**Task requirements**:
Go through the following data and transcribe exactly the stretch of lines from the one holding "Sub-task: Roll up" to the one holding "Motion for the", both included.

-- Opening Marker --

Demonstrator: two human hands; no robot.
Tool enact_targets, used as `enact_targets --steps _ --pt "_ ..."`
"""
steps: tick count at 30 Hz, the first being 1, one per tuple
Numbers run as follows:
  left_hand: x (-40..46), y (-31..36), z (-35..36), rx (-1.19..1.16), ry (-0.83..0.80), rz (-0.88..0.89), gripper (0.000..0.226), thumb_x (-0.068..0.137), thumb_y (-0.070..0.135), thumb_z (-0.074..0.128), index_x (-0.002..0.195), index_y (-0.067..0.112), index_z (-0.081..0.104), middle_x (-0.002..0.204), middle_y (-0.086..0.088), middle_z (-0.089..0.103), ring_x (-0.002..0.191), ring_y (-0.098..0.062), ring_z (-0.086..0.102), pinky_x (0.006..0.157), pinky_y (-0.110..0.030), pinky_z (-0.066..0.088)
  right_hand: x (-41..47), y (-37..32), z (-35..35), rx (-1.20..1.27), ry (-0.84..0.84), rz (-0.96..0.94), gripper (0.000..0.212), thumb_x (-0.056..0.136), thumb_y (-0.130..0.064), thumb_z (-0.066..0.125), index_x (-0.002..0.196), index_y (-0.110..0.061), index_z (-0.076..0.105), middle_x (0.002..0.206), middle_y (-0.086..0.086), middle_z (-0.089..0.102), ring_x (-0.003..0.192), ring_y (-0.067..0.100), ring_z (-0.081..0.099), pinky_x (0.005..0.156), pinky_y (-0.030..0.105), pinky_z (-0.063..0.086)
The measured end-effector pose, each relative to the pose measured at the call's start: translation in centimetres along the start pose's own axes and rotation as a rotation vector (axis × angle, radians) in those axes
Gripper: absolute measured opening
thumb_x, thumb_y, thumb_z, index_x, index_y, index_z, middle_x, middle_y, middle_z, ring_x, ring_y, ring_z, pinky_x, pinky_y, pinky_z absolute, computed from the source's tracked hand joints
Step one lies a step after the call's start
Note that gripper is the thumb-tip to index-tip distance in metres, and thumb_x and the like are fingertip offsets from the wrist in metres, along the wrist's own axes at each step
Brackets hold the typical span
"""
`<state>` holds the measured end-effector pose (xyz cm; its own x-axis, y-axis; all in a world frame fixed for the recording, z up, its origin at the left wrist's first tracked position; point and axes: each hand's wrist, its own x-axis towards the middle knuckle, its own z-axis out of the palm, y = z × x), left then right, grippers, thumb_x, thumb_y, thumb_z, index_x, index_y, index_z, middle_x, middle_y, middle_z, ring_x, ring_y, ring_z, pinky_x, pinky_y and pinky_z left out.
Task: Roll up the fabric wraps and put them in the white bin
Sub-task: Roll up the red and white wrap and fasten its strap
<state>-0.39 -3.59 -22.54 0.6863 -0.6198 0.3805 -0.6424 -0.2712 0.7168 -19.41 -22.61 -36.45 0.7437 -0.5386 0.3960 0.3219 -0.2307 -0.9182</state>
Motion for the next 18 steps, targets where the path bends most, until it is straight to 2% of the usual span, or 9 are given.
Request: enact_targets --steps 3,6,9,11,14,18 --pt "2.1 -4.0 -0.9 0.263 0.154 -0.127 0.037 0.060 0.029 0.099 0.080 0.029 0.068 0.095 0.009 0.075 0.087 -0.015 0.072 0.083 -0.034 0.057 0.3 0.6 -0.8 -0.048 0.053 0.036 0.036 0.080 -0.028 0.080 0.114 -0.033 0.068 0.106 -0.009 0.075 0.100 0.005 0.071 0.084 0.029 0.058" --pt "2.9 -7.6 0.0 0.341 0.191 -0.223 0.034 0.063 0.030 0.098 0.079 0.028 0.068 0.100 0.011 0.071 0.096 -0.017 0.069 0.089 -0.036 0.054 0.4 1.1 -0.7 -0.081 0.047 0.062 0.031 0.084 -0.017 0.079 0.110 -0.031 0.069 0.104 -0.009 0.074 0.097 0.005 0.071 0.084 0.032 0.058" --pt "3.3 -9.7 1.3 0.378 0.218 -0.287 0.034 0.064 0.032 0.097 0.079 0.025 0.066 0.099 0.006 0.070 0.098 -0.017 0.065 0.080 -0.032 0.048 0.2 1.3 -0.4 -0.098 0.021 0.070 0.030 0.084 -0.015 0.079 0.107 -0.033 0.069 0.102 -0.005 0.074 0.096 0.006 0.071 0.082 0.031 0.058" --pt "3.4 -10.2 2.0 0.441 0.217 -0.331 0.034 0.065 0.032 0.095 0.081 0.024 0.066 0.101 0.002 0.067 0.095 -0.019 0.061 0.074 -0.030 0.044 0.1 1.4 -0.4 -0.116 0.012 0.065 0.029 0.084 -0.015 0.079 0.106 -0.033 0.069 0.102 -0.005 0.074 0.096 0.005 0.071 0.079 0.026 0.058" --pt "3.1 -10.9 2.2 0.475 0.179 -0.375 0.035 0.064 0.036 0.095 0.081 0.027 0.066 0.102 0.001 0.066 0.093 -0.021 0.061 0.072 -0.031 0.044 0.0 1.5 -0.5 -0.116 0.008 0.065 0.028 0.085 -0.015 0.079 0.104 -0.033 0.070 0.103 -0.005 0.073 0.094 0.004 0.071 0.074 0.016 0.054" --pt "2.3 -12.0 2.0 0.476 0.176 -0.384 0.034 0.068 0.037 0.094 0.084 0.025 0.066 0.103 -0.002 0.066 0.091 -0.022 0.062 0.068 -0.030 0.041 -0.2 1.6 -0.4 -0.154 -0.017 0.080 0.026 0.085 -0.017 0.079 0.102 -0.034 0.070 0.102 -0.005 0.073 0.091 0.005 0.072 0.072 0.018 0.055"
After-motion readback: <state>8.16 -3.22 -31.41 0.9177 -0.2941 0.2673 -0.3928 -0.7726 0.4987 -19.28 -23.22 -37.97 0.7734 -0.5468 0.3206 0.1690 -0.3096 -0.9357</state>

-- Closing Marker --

**Solution to this task**:
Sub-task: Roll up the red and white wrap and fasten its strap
<state>-0.39 -3.59 -22.54 0.6863 -0.6198 0.3805 -0.6424 -0.2712 0.7168 -19.41 -22.61 -36.45 0.7437 -0.5386 0.3960 0.3219 -0.2307 -0.9182</state>
Motion for the next 18 steps, targets where the path bends most, until it is straight to 2% of the usual span, or 9 are given.

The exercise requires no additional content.